Kurt Singer (11 October 1885 – 7 February 1944) was a German neurologist, musicologist, conductor and chairman of the Jüdischer Kulturbund. He was murdered in the Holocaust.

== Life ==
Born in Kościerzyna, Singer, son of a rabbi, spent his youth in Koblenz. After graduating from high school he studied medicine, psychology and musicology. A medical doctor, he had received his doctorate in medicine in 1908 and initially worked as a neurologist at the Berlin Charité.

He earned an Iron Cross for his gallantry in World War I.

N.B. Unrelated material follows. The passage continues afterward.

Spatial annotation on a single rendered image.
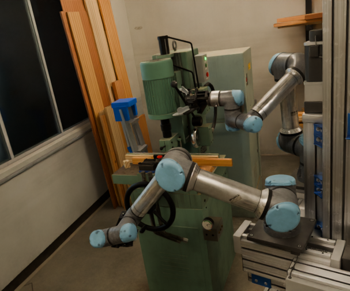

Since 1910, he wrote music reviews. In 1913, he founded the Berliner Ärztechor, which he directed until the Nazi Germany era. In 1923, he became professor at the Staatliche Akademische Hochschule für Musik, where he could teach as well as do research. Three years later, his work Die Berufskrankheiten der Musiker was published. From 1923 to 1932, Singer was head of the medical advisory service at the Academy of Music and gave lectures on occupational diseases of musicians. From 1927 to 1931, he was temporarily deputy and then director of the Deutsche Oper Berlin At the Academy of Music, he was dismissed in Autumn 1932 because of alleged financial difficulties. When, after the Machtergreifung in 1933, numerous musicians of Jewish origin lost their jobs in accordance with the Law for the Restoration of the Professional Civil Service, he founded the "jüdischen Kulturbund".

Singer emigrated to Amsterdam in 1938. He was arrested in 1943, first in the Westerbork transit camp, then deported in the Theresienstadt Ghetto. He died there on 7 February 1944 as a result of the prison conditions at the age of 58.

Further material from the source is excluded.